Output all of the listing below, leaving every line unchanged.

> [GIVEN DATA]:
BEGIN
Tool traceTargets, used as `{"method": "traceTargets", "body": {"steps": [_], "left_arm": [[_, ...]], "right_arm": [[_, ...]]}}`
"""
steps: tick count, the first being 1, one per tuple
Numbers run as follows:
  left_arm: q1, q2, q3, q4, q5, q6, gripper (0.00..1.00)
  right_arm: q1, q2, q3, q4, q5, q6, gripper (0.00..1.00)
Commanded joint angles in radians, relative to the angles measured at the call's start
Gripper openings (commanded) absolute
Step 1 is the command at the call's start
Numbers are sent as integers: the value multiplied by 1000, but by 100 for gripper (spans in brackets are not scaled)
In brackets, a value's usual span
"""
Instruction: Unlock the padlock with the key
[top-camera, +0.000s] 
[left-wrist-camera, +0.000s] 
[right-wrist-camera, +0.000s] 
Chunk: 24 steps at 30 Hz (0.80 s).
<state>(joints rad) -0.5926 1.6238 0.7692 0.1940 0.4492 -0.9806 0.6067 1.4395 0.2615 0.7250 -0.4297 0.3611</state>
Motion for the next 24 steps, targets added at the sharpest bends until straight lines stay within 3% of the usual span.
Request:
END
> [SOLVED EXERCISE]:
Tool traceTargets, used as `{"method": "traceTargets", "body": {"steps": [_], "left_arm": [[_, ...]], "right_arm": [[_, ...]]}}`
"""
steps: tick count, the first being 1, one per tuple
Numbers run as follows:
  left_arm: q1, q2, q3, q4, q5, q6, gripper (0.00..1.00)
  right_arm: q1, q2, q3, q4, q5, q6, gripper (0.00..1.00)
Commanded joint angles in radians, relative to the angles measured at the call's start
Gripper openings (commanded) absolute
Step 1 is the command at the call's start
Numbers are sent as integers: the value multiplied by 1000, but by 100 for gripper (spans in brackets are not scaled)
In brackets, a value's usual span
"""
Instruction: Unlock the padlock with the key
[top-camera, +0.000s] 
[left-wrist-camera, +0.000s] 
[right-wrist-camera, +0.000s] 
Chunk: 24 steps at 30 Hz (0.80 s).
<state>(joints rad) -0.5926 1.6238 0.7692 0.1940 0.4492 -0.9806 0.6067 1.4395 0.2615 0.7250 -0.4297 0.3611</state>
Motion for the next 24 steps, targets added at the sharpest bends until straight lines stay within 3% of the usual span.
Request:

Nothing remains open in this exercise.